Radical design, according to Arnaudo, has an additional meaning, which can be best summed up as “critical design”, or “the use of forms of architecture and design as a tool to make the contradictions of the low quality aspects of contemporary cultural products explore figuratively and immediately”.
These were the principles upon which Arnaudo’s creative and design style developed - a style clear from his very early works, such as the acclaimed “Multipli”, which was designed in the early to mid-1970s during his time with Studio 65. Arnaudo’s output included objects, seats and art installations produced industrially in limited editions, which quickly became iconic pieces that were collected and displayed in many museums around the world as some of the best examples of radical design. The most similar work to Multipli in terms of its graphic style and creative approach is undoubtedly the writing paper designed and created by Arnaudo for Studio 65. The paper features the four young creative founders who, channelling the spirit of the age, came up with some of the most famous pieces ever produced by Gufram, a small company from Nole Canavese which was open-minded towards new creative forms and experimentation with innovative materials.
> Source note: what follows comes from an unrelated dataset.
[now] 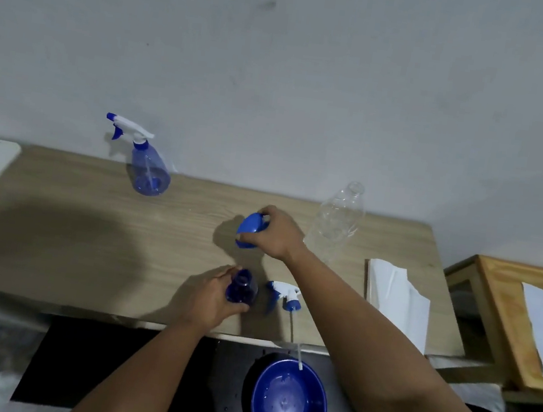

In 2006, the Big Bang – Destruction et création dans l’art du 20e siècle exhibition, organised by the Pompidou Centre in Paris, listed Gianni Arnaudo as one of the most influential art personalities of the 20th century.
“Many of my works, included those I created on my own after the break-up of the original members of Studio 65 in 1976, continued to play a key role for enthusiasts, museums and collectors as iconic expressions of the pop spirit, rallying against the myths and rituals which dominate banal architecture and design.”
In designing his works, Arnaudo’s guiding principles were desecration and irony. For this reason, you will never find anything more than a passing reference made by Arnaudo to the now common subject of experimentation with new materials and construction techniques. “In reality, the key to inspiration is the message behind a work of design or architecture and not the means or materials used to create it. I think it’s completely obvious that research is a vital factor, which can be done in collaboration with Italian industry, which dedicates a lot of resources to this.”